:: Problem ::
Report back the lines in this listing that carry the string "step".
- Opening Delimiter -
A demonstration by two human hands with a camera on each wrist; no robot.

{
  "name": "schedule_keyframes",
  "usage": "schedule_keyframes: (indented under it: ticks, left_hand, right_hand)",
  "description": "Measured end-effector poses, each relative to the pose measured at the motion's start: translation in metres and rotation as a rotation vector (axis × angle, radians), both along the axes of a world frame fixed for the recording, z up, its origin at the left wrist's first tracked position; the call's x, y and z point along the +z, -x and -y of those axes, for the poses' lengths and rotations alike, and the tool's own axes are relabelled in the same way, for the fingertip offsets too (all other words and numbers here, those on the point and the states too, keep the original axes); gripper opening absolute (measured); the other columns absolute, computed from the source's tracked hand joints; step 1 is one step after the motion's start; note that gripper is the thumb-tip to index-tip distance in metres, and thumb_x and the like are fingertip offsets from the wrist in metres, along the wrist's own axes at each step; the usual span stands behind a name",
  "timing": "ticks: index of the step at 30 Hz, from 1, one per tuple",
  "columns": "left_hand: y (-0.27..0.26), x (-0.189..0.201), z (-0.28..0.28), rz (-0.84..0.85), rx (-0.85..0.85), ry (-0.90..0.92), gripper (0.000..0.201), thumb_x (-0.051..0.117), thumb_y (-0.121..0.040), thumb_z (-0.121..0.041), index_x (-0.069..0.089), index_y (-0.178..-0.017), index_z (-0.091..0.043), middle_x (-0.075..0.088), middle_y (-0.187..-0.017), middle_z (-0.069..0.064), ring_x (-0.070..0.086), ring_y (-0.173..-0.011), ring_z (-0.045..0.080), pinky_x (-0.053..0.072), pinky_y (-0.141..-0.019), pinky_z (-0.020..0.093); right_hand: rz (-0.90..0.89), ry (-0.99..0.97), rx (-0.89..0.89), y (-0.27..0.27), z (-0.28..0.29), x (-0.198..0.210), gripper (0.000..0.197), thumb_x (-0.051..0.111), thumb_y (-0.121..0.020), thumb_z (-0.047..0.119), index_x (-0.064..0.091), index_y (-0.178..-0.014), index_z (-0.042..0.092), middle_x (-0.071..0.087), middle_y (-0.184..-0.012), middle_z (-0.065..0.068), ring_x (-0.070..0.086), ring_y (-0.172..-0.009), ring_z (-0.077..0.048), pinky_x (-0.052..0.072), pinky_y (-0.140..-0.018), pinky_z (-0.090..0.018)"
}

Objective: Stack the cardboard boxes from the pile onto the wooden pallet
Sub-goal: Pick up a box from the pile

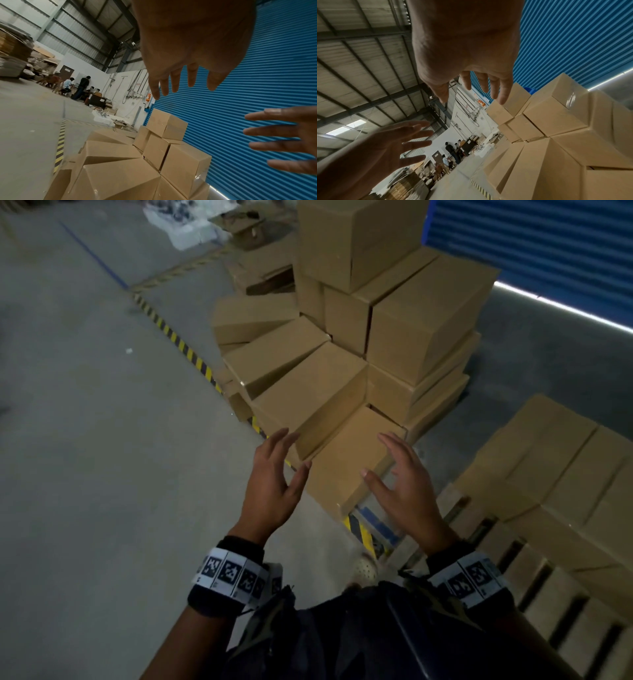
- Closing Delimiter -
:: Solution to the exercise ::
  "description": "Measured end-effector poses, each relative to the pose measured at the motion's start: translation in metres and rotation as a rotation vector (axis × angle, radians), both along the axes of a world frame fixed for the recording, z up, its origin at the left wrist's first tracked position; the call's x, y and z point along the +z, -x and -y of those axes, for the poses' lengths and rotations alike, and the tool's own axes are relabelled in the same way, for the fingertip offsets too (all other words and numbers here, those on the point and the states too, keep the original axes); gripper opening absolute (measured); the other columns absolute, computed from the source's tracked hand joints; step 1 is one step after the motion's start; note that gripper is the thumb-tip to index-tip distance in metres, and thumb_x and the like are fingertip offsets from the wrist in metres, along the wrist's own axes at each step; the usual span stands behind a name",
  "timing": "ticks: index of the step at 30 Hz, from 1, one per tuple",

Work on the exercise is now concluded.